> **Goal of the exercise**: The listing must be copied out in full and exactly; no images go with it.

Top of Provided material

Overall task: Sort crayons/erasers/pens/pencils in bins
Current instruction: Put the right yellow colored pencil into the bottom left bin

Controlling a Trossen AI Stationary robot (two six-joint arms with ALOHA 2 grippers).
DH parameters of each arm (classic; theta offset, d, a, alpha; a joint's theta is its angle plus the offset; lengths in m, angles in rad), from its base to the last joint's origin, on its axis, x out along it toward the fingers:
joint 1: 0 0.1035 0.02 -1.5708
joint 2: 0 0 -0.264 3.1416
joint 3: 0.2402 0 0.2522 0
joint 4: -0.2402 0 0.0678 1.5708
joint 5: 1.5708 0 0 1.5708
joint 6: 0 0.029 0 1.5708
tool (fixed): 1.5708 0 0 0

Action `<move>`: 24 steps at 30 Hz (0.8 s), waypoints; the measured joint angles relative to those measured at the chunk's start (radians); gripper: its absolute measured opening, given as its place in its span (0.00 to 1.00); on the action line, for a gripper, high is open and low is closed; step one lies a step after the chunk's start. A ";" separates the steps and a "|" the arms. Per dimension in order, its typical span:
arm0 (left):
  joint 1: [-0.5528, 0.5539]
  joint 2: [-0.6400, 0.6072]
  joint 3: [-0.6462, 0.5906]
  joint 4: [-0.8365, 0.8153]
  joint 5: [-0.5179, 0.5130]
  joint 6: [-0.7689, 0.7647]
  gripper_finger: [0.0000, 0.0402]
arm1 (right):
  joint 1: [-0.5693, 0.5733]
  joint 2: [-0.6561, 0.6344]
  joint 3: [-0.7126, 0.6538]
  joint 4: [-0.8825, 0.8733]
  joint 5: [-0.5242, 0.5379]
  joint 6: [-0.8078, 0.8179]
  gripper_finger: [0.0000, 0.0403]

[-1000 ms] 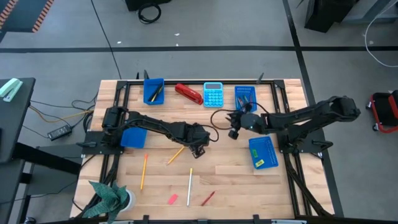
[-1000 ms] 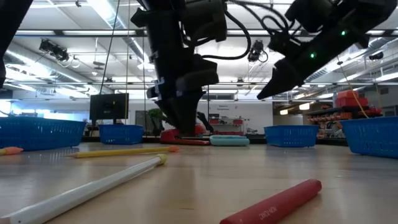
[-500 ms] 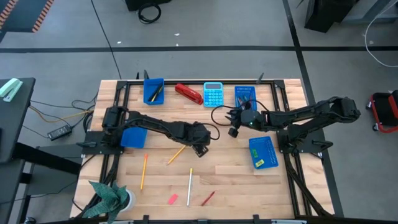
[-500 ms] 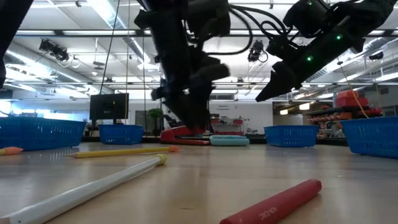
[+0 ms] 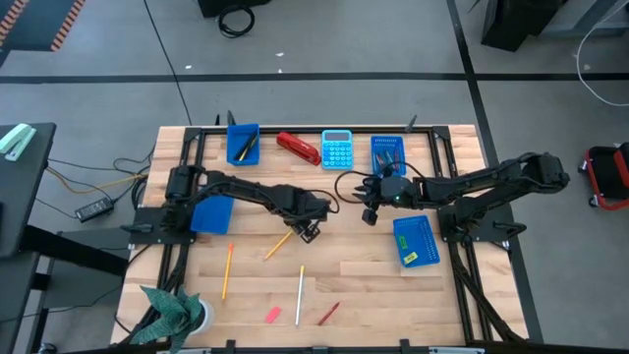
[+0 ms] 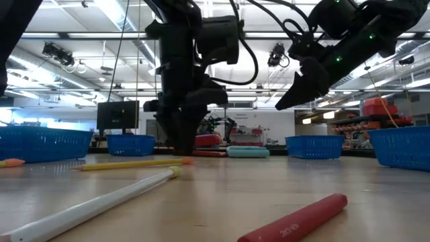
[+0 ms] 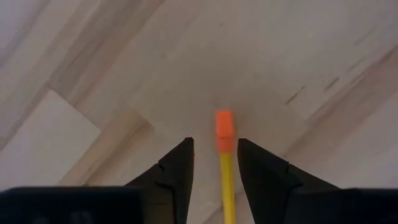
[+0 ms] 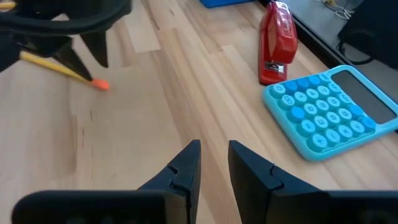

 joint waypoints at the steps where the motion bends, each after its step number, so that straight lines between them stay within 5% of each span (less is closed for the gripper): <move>1: 0.003 0.001 0.001 0.000 0.000 0.000 0.32 | 0.003 0.000 0.000 0.000 0.000 -0.002 0.22; 24: -0.001 0.015 0.001 0.015 0.050 0.054 0.23 | 0.002 0.000 0.000 0.003 0.042 -0.045 0.22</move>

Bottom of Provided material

> **Written response**:
Overall task: Sort crayons/erasers/pens/pencils in bins
Current instruction: Put the right yellow colored pencil into the bottom left bin

Controlling a Trossen AI Stationary robot (two six-joint arms with ALOHA 2 grippers).
DH parameters of each arm (classic; theta offset, d, a, alpha; a joint's theta is its angle plus the offset; lengths in m, angles in rad), from its base to the last joint's origin, on its axis, x out along it toward the fingers:
joint 1: 0 0.1035 0.02 -1.5708
joint 2: 0 0 -0.264 3.1416
joint 3: 0.2402 0 0.2522 0
joint 4: -0.2402 0 0.0678 1.5708
joint 5: 1.5708 0 0 1.5708
joint 6: 0 0.029 0 1.5708
tool (fixed): 1.5708 0 0 0

Action `<move>`: 24 steps at 30 Hz (0.8 s), waypoints; the measured joint angles relative to those measured at the chunk's start (radians); gripper: its absolute measured opening, given as its place in its span (0.00 to 1.00); on the action line, for a gripper, high is open and low is closed; step one lies a step after the chunk's start. A ";" separates the steps and a "|" the arms. Per dimension in order, its typical span:
arm0 (left):
  joint 1: [-0.5528, 0.5539]
  joint 2: [-0.6400, 0.6072]
  joint 3: [-0.6462, 0.5906]
  joint 4: [-0.8365, 0.8153]
  joint 5: [-0.5179, 0.5130]
  joint 6: [-0.7689, 0.7647]
  gripper_finger: [0.0000, 0.0402]
arm1 (right):
  joint 1: [-0.5693, 0.5733]
  joint 2: [-0.6561, 0.6344]
  joint 3: [-0.7126, 0.6538]
  joint 4: [-0.8825, 0.8733]
  joint 5: [-0.5242, 0.5379]
  joint 6: [-0.8078, 0.8179]
  gripper_finger: [0.0000, 0.0403]

[-1000 ms] 
[-1000 ms] 
[-500 ms] 
[-500 ms] 
[+0 ms] 
[+0 ms] 
[+0 ms] 
[+0 ms] 

 joint waypoints at the steps where the motion bends, each after its step number, so that straight lines between them stay within 5% of each span (less is closed for the gripper): <move>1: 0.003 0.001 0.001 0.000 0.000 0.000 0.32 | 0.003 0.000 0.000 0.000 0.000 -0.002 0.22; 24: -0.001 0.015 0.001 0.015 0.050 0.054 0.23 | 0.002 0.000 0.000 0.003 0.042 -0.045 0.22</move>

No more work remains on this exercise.